Marseille arrivera-t-elle à se débarrasser un jour du narcotrafic ? La cité phocéenne est le théâtre depuis plusieurs années d'une lutte féroce entre trafiquants de drogue, avec à la clé, des dizaines de morts chaque année. Mais désormais, les narcotrafiquants n'hésitent plus à menacer les élus et à tuer des innocents, à l'instar de Mehdi Kessaci, un jeune homme de 20 ans tué le 13 novembre dernier. Ce dernier, inconnu des services de police, est le frère d'Amine Kessaci, un militant écologiste, figure locale de la lutte contre le narcotrafic. S'il est pour l'heure impossible de l'affirmer, tout porte à croire à "un crime d'intimidation" confie de lui-même le ministre de l'Intérieur, Laurent Nuñez.

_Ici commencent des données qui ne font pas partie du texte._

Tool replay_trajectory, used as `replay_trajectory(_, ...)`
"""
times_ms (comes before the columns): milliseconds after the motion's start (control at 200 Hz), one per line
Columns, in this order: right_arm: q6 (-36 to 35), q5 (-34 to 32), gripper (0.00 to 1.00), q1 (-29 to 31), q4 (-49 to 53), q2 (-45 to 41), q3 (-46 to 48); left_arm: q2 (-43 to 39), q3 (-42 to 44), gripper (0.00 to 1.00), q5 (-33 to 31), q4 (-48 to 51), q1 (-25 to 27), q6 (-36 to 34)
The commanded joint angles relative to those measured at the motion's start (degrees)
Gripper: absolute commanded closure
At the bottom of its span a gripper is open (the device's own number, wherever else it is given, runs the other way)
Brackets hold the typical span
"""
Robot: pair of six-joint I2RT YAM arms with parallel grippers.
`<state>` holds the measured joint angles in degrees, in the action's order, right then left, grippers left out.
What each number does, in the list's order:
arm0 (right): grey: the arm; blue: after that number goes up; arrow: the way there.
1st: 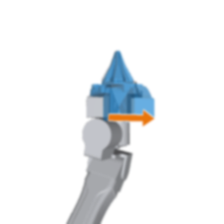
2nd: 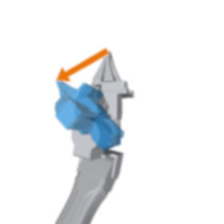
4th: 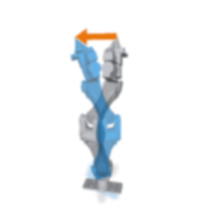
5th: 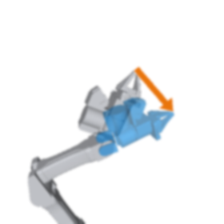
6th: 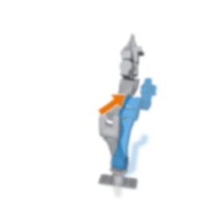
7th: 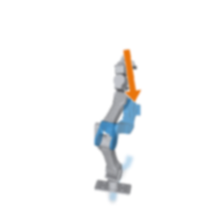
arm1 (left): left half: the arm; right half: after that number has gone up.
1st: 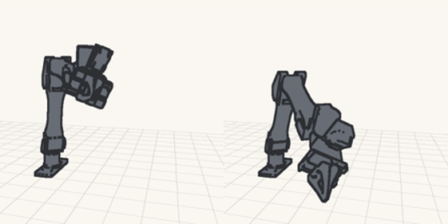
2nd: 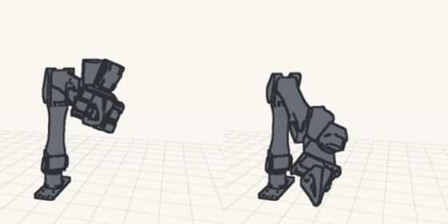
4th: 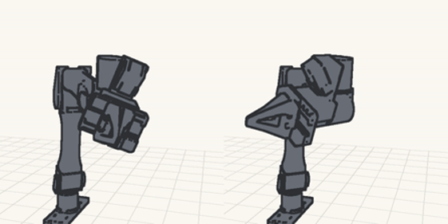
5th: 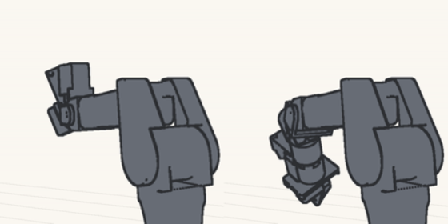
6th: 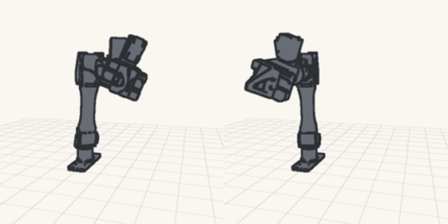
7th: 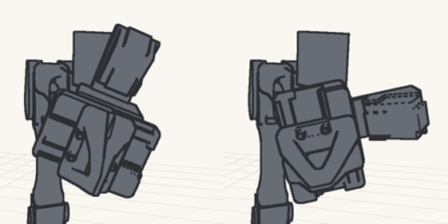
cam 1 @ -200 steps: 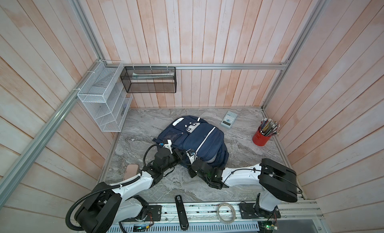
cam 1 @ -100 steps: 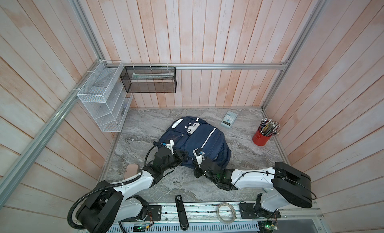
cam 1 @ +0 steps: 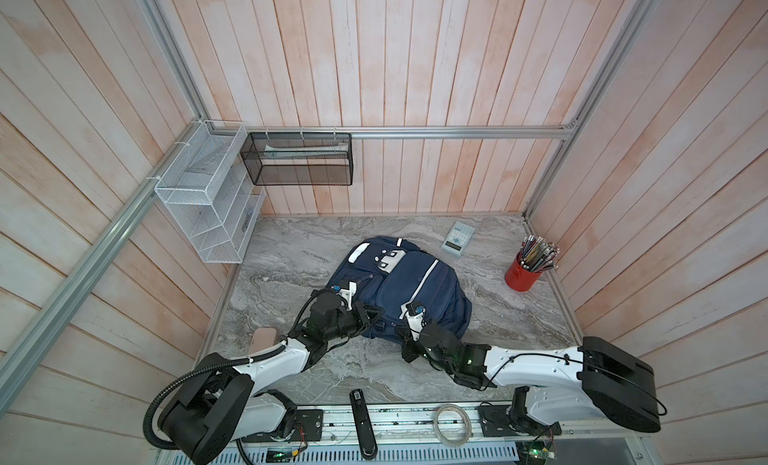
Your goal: Pack the student bag
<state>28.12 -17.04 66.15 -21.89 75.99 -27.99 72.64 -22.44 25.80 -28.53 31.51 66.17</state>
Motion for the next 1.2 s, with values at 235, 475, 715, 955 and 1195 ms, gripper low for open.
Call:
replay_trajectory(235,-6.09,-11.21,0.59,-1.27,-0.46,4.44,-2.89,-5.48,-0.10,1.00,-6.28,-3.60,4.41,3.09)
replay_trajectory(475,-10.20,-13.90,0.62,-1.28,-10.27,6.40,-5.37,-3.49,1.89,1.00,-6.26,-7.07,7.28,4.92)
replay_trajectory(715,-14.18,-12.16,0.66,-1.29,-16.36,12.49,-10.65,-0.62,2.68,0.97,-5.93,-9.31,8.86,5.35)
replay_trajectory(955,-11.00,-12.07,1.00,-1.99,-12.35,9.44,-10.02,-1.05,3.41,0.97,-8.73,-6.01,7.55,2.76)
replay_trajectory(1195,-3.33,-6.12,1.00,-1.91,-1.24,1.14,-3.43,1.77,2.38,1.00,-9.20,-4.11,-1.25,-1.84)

La situation se détériore tellement, dans son quartier du 15ème arrondissement, que cette mère de deux garçons souhaite déménager, dès qu'elle en aura les moyens : "Je vous dis la vérité, je suis seule avec deux garçons et je pense à partir de Marseille. Avant que le premier ne passe au collège, il faut que je parte d'ici", confie-t-elle à Europe 1.

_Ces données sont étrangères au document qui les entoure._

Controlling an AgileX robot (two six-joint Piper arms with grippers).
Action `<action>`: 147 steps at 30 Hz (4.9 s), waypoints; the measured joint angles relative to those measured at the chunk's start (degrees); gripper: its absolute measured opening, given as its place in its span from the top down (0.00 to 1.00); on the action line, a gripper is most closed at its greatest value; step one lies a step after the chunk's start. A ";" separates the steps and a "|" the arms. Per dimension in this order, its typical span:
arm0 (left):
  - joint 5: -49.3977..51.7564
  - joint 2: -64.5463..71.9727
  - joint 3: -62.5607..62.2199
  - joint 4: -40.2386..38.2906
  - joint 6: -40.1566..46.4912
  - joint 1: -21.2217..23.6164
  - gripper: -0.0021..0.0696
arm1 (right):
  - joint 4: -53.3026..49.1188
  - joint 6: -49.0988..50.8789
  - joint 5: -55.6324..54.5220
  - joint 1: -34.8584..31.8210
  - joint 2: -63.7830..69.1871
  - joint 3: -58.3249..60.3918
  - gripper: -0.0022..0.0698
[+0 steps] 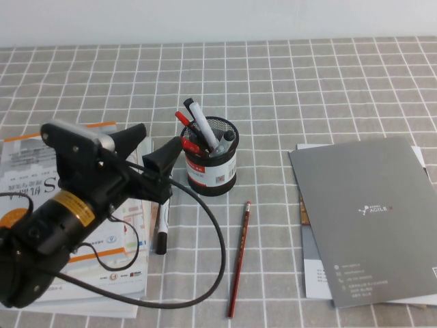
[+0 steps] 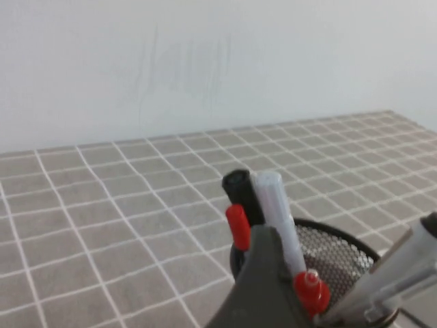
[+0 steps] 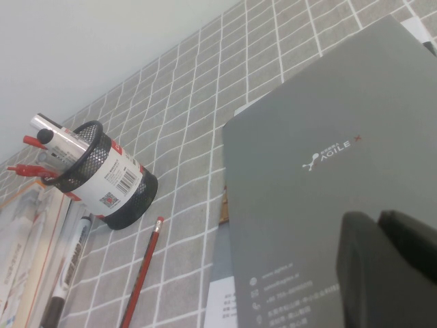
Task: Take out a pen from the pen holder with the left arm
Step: 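Take a marker out of the pen holder and lay it on the table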
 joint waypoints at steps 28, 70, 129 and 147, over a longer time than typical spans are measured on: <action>-10.51 17.17 -8.66 1.04 -1.87 0.45 0.29 | 0.00 0.00 0.00 0.00 0.00 0.00 0.99; -10.59 17.63 -10.45 5.26 -2.16 0.45 0.81 | 0.00 0.00 0.00 0.00 0.00 0.00 0.99; 23.45 -23.25 -23.26 54.99 -63.08 0.45 0.82 | 0.00 0.00 0.00 0.00 0.00 0.00 0.99; 82.58 -17.46 -21.69 -43.56 38.39 -6.21 0.82 | 0.00 0.00 0.00 0.00 0.00 0.00 0.99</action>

"J'ai peur qu'ils tournent mal mes garçons. Avant que ça n'arrive, il faut que je parte d'ici. Parce que je ne peux pas rester ici avec deux garçons, les élever seules, avec tout ce qui se passe. Moi, je n'ai jamais vu ça", poursuit-elle.
Beaucoup vont maintenant garder le silence
Dans les milieux associatifs, la peur commence à l'emporter. L'avocate Karima Meziene, militante pour la défense des familles de victimes des narcos, gardera dorénavant le silence : "Puisqu'il y a un acte fort et que c'est un avertissement qui est lancé, j'en prends acte. Et moi, personnellement, je me retire de tout engagement pour le moment. Plus personne n'est à l'abri et un cap a été franchi. C'est une question de survie pour nous. Tous ceux qui militent, qui s'affichent à visage découvert, peuvent être des cibles potentielles. Je comprends qu'il y en ait qui vont garder le silence", souligne-t-elle.

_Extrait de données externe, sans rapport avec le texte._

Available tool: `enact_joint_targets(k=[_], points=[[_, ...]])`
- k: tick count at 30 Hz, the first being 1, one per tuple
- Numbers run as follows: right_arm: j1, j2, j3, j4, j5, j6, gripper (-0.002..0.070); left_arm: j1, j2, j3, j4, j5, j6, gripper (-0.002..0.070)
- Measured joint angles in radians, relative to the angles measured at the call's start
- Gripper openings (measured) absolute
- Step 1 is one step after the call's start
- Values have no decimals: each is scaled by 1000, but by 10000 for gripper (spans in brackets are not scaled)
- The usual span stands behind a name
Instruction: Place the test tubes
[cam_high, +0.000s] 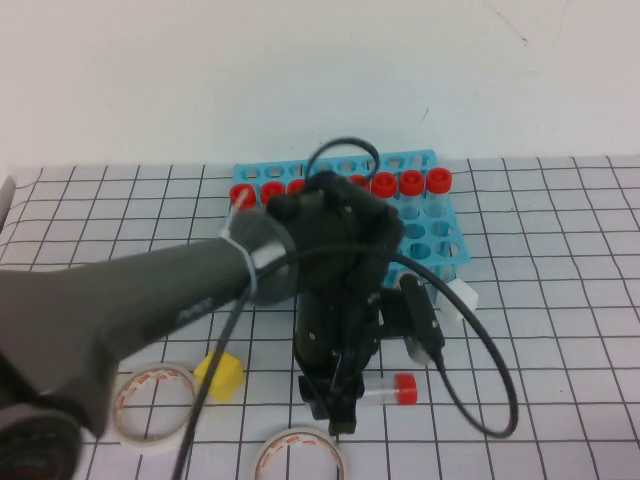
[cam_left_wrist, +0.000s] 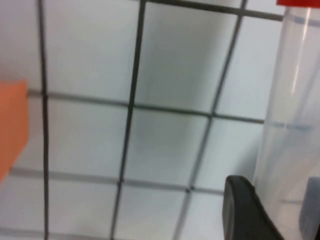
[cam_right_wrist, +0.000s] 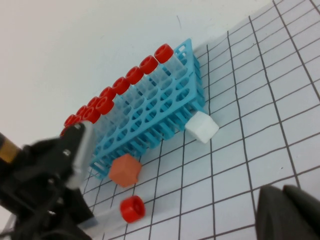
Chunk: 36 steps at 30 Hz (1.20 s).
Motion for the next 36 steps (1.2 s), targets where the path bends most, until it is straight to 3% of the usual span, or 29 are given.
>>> enact_joint_targets(k=[5, 11, 15, 16, 20, 27, 31, 36], points=[[0, 0, 0, 14, 0, -19, -1, 40, -141, 39, -95, 4, -65, 211], [0, 0, 0, 27, 0, -23, -1, 155, -449, 321, -268, -130, -80, 211], [0, 0, 0, 42, 0, -25, -1, 184, -686, 550, -391, -344, -58, 211], [0, 0, 0, 71, 0, -50, -1, 184, -789, 646, -475, -482, -47, 211], [0, 0, 0, 232, 37, -220, -1, 184, -950, 793, -622, -736, -28, 211], [0, 0, 0, 597, 134, -599, -1, 184, -972, 842, -700, -787, -26, 211], [0, 0, -33, 637, 184, -687, -1, 184, -967, 842, -847, -843, 14, 211], [0, 0, -134, 656, 180, -780, -1, 184, -967, 842, -1097, -886, 212, 211]])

Car l'État n'est pas en mesure de protéger ceux qui s'opposent aux trafiquants selon l'avocat de l'association conscience Mathieu Croizet : "Je pense qu'il y a un sentiment d'impunité puisque l'État est dans l'incapacité de pouvoir respecter ses propres obligations, notamment le droit à la sécurité de ses citoyens".
Et selon les militants, la radicalité croissante des narcos impose une réponse forte et rapide de l'État.